TASK PROMPT:
Below are records; report the number of lines in them that include the word "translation", with no other text.

START ENTRIES SUPPLIED

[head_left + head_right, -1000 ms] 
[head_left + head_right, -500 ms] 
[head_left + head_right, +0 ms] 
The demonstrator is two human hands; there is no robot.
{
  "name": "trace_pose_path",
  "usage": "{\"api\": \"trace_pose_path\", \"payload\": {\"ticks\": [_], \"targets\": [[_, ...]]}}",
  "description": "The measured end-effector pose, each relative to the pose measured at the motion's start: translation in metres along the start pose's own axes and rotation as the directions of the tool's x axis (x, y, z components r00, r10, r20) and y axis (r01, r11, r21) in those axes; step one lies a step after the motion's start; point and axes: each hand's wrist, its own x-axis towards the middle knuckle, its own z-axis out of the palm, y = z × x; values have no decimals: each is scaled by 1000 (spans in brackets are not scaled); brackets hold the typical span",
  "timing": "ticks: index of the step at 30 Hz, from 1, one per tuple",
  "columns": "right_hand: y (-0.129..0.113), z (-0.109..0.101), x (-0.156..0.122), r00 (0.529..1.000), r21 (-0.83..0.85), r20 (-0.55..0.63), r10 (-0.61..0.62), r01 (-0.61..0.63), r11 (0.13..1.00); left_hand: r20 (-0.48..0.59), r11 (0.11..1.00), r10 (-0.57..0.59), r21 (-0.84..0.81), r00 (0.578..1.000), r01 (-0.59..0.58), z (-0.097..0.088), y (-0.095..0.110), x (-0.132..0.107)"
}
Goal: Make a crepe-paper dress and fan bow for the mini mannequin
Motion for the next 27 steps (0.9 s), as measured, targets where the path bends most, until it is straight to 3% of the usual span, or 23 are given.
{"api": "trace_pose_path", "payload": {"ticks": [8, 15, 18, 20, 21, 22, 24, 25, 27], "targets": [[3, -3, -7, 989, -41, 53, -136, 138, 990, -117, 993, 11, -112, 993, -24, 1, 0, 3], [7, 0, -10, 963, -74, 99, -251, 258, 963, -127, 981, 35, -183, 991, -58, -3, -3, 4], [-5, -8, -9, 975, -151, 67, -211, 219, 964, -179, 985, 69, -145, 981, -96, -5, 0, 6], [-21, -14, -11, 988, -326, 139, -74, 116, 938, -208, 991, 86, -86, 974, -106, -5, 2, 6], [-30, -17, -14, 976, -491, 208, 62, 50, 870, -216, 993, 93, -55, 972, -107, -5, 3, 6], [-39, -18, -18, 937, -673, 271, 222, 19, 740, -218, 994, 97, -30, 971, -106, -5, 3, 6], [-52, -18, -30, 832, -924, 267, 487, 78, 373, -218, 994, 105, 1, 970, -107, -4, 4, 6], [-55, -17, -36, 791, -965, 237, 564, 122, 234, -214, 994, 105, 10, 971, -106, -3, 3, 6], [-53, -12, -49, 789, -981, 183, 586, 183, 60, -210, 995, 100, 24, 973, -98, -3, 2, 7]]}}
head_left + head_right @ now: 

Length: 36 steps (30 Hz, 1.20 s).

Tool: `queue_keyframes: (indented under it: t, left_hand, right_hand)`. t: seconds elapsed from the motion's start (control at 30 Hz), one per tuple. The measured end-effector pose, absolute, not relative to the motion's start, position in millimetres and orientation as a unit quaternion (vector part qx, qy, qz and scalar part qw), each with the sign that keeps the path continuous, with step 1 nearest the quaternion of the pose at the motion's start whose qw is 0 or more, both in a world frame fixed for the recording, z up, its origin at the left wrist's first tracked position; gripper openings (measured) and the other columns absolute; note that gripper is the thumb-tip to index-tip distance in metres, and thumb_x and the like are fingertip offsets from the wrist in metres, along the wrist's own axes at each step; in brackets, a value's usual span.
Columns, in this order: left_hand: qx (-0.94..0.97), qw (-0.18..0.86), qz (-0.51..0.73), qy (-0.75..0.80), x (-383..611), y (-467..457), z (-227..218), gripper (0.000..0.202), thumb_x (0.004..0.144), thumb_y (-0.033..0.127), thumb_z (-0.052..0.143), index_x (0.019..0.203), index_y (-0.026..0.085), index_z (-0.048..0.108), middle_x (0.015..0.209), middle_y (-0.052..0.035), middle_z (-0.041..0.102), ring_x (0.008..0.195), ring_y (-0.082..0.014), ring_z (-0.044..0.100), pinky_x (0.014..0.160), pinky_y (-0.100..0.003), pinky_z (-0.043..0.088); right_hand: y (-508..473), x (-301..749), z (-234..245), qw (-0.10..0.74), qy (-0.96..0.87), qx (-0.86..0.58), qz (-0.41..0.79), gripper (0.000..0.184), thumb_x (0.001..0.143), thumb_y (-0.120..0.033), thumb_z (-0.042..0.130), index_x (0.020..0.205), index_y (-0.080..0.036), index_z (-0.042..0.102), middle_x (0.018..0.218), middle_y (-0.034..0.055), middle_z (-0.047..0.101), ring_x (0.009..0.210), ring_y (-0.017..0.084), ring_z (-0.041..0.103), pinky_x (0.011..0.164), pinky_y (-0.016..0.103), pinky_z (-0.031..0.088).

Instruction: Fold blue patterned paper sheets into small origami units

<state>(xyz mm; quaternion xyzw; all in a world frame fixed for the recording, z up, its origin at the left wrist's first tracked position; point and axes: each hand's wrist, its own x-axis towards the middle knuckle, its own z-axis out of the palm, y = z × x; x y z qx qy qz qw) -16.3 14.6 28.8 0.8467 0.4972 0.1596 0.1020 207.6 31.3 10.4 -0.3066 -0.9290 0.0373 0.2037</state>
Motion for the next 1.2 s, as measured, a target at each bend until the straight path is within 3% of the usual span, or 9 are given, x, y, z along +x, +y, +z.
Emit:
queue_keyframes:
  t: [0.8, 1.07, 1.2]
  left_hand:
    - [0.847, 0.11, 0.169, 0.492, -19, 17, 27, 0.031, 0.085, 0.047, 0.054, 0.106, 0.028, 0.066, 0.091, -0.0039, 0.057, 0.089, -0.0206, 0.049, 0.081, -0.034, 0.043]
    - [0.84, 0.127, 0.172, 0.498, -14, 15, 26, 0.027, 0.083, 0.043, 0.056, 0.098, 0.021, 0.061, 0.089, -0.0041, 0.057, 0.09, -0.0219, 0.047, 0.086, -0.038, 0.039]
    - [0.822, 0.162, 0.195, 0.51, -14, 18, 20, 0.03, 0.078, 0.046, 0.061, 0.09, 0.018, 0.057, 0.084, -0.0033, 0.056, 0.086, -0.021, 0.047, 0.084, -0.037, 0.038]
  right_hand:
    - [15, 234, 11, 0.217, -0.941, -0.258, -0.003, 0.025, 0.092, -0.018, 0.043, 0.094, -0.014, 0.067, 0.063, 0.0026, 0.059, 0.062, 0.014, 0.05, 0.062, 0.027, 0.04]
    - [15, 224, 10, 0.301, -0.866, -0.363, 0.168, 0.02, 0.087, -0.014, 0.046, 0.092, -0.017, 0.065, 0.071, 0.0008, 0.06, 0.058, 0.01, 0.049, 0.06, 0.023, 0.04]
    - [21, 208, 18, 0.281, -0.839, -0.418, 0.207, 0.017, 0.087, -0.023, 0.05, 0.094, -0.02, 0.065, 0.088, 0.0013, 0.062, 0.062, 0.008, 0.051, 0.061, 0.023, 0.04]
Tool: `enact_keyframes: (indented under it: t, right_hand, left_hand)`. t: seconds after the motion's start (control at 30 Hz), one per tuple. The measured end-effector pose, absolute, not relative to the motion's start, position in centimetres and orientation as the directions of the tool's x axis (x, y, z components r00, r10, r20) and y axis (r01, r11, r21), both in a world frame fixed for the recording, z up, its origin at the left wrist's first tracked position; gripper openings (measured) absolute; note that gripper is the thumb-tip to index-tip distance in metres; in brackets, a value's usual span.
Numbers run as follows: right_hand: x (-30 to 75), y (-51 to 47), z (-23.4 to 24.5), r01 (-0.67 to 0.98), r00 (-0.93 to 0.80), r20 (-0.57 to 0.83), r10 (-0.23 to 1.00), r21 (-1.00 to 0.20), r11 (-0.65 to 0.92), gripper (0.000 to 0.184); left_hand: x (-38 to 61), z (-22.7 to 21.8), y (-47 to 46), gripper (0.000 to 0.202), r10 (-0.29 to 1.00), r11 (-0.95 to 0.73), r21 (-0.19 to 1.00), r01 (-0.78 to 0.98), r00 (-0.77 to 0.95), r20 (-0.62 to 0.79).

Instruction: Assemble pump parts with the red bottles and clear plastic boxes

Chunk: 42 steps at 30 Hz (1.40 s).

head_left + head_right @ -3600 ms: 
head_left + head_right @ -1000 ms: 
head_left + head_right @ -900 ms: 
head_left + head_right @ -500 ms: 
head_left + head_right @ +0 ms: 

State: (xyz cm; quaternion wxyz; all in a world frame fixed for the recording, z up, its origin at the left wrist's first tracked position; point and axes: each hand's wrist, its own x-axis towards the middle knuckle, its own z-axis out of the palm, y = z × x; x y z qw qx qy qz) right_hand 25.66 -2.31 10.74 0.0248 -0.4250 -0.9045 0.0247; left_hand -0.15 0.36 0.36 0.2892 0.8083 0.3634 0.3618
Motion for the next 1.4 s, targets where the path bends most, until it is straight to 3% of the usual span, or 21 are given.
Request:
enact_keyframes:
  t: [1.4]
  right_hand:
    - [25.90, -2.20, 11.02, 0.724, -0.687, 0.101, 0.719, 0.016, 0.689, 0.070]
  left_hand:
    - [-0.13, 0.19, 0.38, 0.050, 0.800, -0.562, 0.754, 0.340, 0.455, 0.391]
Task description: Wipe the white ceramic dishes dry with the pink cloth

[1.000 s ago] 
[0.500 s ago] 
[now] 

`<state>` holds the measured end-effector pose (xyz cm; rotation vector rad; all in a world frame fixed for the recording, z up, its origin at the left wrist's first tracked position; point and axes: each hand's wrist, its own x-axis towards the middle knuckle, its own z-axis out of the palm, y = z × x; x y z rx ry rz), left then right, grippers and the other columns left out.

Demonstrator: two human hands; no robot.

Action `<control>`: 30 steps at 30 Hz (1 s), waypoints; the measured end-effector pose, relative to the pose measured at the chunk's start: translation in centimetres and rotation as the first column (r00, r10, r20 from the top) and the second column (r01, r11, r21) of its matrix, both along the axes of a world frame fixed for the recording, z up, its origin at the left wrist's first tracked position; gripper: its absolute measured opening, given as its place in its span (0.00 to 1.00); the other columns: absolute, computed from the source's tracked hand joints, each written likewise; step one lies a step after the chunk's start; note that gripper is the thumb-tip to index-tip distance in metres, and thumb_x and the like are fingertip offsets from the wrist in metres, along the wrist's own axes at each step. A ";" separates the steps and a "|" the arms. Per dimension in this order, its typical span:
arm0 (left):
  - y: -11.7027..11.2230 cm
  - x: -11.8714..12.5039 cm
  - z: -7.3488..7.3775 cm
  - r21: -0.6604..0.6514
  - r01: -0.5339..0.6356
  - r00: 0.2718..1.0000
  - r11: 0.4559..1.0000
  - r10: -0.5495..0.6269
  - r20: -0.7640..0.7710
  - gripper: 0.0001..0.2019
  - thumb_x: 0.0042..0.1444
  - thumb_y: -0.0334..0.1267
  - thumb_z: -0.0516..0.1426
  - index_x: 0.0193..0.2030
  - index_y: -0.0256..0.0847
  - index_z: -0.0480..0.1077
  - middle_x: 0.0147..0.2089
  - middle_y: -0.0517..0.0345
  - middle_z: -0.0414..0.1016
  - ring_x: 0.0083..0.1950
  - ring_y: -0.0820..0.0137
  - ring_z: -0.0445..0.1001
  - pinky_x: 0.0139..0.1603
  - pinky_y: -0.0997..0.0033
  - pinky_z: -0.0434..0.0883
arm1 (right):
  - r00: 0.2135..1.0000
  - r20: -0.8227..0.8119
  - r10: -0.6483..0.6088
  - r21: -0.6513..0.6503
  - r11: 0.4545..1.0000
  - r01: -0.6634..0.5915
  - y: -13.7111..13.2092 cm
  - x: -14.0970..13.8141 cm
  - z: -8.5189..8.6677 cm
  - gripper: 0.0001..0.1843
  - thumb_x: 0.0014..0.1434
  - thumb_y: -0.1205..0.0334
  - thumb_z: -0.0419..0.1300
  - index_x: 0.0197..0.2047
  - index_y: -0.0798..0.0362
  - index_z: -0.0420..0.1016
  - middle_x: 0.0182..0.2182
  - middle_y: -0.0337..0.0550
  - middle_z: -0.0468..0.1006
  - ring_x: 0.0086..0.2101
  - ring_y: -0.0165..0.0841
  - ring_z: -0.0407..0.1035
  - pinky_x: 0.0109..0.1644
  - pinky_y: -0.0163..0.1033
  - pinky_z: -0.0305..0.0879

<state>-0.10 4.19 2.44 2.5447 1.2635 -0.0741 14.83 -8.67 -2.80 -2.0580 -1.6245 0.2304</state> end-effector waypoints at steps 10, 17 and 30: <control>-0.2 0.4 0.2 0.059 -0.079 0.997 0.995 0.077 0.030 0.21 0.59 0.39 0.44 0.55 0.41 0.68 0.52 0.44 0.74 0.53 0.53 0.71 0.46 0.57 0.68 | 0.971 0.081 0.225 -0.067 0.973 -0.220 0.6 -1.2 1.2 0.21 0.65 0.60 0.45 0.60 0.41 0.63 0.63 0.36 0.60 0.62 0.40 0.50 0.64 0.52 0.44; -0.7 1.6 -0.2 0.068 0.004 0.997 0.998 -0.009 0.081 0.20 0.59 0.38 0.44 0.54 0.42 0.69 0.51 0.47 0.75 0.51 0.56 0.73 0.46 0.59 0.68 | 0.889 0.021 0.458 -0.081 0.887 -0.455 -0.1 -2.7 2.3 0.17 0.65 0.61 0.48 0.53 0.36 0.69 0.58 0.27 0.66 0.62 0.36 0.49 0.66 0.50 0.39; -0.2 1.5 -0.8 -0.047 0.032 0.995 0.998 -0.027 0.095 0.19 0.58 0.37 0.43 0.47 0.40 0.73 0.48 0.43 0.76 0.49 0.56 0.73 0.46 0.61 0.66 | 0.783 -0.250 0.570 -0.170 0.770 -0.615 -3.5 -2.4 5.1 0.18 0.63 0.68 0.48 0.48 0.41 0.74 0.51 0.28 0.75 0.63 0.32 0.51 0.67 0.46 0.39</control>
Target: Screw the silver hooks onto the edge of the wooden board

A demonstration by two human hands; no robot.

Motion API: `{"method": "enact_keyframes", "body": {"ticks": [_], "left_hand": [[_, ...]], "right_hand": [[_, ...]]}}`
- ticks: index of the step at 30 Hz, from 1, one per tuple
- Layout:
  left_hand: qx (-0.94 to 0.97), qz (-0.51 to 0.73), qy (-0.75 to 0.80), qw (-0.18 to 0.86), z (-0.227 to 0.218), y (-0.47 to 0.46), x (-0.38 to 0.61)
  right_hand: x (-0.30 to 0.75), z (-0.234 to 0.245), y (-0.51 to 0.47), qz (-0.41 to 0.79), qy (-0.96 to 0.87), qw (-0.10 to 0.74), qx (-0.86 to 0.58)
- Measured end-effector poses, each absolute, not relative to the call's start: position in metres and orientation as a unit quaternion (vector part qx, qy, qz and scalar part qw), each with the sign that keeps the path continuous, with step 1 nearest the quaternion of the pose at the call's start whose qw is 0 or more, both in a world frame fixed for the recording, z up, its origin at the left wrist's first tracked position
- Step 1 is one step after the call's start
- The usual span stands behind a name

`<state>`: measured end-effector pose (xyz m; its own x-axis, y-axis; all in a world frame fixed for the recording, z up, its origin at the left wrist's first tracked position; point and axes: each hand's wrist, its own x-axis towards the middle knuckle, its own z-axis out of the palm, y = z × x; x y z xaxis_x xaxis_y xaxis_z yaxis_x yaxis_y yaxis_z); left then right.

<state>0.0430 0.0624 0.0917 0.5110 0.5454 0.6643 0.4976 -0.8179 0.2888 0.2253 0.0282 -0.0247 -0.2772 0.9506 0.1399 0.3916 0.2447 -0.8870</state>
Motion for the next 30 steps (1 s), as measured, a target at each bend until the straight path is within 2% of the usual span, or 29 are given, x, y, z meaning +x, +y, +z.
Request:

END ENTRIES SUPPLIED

EXERCISE SOLUTION:
2